Databases vs Spreadsheets – 365 Data Science

In this tutorial, we will focus on databases vs spreadsheets. It is not just Excel users who will benefit from this article. Those of you who do not use Excel regularly will learn the advantages and the disadvantages of using databases or spreadsheets.

If you are familiar with spreadsheets, you might be wondering why databases are even used. Some of you might be users and still imagine an Excel spreadsheet when we talk about tabular data. Please, don’t do that! Data tables, databases, and Excel spreadsheets are different things!

Spreadsheets

Let’s start with a definition.

A spreadsheet is an electronic ledger, i.e., an electronic version of paper accounting worksheets. It was created to facilitate people who needed to store their accounting information in tabular form digitally.

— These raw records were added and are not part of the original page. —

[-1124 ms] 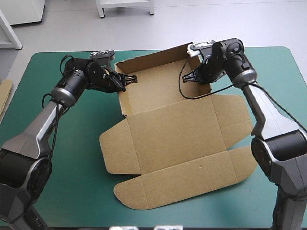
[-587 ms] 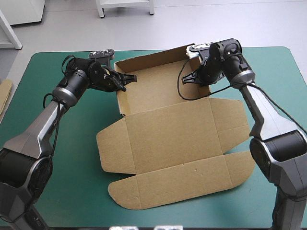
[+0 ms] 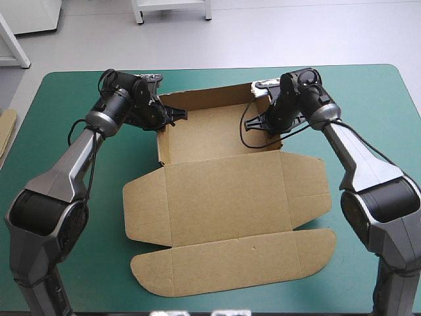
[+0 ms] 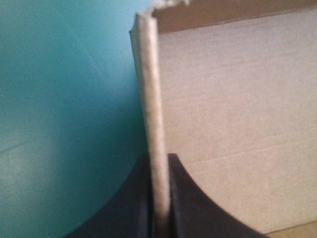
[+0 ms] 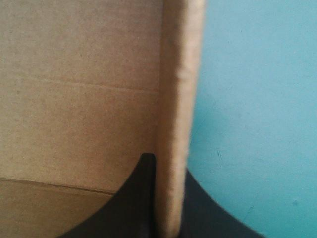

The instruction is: Fold the box

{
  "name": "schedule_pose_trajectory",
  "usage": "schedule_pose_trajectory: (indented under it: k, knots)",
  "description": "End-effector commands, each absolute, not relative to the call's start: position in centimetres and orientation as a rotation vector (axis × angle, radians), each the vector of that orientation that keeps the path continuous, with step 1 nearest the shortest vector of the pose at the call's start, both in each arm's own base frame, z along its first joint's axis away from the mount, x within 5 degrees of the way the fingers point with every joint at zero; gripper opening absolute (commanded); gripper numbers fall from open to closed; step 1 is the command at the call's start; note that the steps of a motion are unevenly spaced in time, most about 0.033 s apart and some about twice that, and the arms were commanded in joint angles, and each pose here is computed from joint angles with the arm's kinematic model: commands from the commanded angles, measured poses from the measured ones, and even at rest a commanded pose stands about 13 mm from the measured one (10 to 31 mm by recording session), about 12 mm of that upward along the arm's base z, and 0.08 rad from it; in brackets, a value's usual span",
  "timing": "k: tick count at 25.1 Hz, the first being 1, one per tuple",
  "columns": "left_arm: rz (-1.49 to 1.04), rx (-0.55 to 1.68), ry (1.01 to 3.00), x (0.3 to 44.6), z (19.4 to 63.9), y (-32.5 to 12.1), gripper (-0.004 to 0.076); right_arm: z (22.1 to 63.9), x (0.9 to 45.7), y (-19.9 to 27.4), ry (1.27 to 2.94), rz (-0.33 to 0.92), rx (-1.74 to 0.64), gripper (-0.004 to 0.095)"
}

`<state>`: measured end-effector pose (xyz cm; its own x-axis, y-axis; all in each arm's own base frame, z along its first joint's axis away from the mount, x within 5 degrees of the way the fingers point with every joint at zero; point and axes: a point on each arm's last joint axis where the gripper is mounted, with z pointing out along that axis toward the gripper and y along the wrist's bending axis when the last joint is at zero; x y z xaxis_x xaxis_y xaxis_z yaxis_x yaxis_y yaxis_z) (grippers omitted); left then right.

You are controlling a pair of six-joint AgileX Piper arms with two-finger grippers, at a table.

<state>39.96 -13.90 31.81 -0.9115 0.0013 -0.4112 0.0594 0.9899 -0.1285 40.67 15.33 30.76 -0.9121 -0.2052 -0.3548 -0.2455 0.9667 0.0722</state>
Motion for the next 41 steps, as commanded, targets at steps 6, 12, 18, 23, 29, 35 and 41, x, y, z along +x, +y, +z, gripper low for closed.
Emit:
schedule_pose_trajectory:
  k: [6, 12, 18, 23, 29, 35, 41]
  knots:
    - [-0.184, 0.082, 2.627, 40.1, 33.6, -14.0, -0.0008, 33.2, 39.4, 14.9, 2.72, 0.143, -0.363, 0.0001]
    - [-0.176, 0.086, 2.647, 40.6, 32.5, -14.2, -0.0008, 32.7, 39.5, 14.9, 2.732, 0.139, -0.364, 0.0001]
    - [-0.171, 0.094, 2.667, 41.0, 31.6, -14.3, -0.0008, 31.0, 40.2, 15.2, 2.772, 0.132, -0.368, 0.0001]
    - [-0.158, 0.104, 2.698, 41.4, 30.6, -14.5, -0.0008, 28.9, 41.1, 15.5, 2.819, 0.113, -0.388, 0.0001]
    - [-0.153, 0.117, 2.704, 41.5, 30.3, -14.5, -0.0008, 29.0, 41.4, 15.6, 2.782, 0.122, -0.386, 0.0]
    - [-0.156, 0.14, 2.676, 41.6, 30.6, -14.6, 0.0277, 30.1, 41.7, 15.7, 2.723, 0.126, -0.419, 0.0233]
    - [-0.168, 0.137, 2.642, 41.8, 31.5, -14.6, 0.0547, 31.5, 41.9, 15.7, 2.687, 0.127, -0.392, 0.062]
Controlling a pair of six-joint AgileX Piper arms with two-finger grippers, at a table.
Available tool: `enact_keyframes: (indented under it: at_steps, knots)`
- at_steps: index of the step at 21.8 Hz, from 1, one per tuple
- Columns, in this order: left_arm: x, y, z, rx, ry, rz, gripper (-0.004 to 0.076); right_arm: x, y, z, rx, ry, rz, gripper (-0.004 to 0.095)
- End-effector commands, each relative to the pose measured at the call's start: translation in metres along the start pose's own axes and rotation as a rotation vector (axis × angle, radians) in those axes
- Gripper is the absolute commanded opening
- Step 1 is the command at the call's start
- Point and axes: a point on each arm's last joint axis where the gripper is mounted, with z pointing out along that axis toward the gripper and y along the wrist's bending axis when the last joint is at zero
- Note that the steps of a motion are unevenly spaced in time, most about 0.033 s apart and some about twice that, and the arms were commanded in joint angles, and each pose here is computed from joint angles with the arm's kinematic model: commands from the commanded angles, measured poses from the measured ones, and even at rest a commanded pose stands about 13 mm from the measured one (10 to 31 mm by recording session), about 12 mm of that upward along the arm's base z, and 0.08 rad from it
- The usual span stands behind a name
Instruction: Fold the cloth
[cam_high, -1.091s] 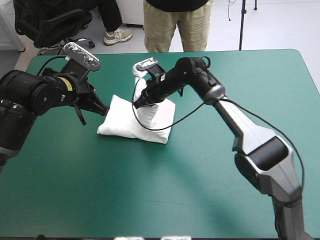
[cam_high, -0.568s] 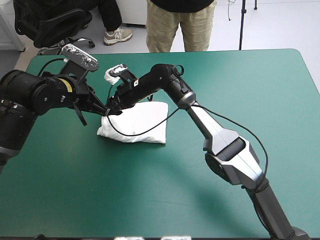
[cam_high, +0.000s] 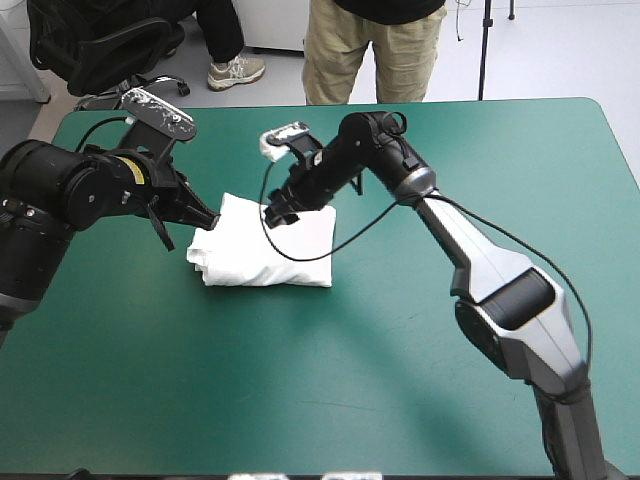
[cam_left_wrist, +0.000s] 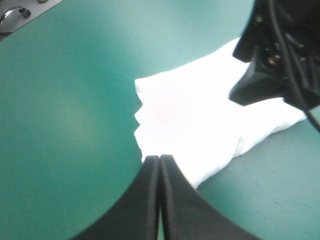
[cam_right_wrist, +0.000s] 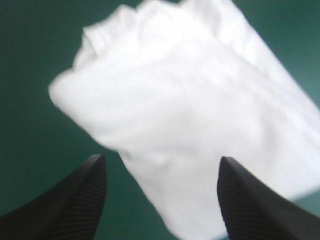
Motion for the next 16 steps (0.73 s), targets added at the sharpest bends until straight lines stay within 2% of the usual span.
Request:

So, it is possible to create tables in a spreadsheet. This is why some people believe spreadsheets and databases are interchangeable, while, in reality, they aren’t.

Common Things Between Databases and Spreadsheets

There are similarities between the two.

Both can contain a large amount of tabular data.
Both can use existing data to make calculations.
Neither spreadsheets nor databases are typically used by a single person, rather many users will work with the data.

What Are the Differences Between Databases and Spreadsheets?

The differences between the two forms of data storage lie in the way these three characteristics are implemented.

The Data They Contain

Data in Spreadsheets

Imagine a spreadsheet. Every cell is treated as a unique entity. It can store any type of information – a date, an integer value, a string name, etc.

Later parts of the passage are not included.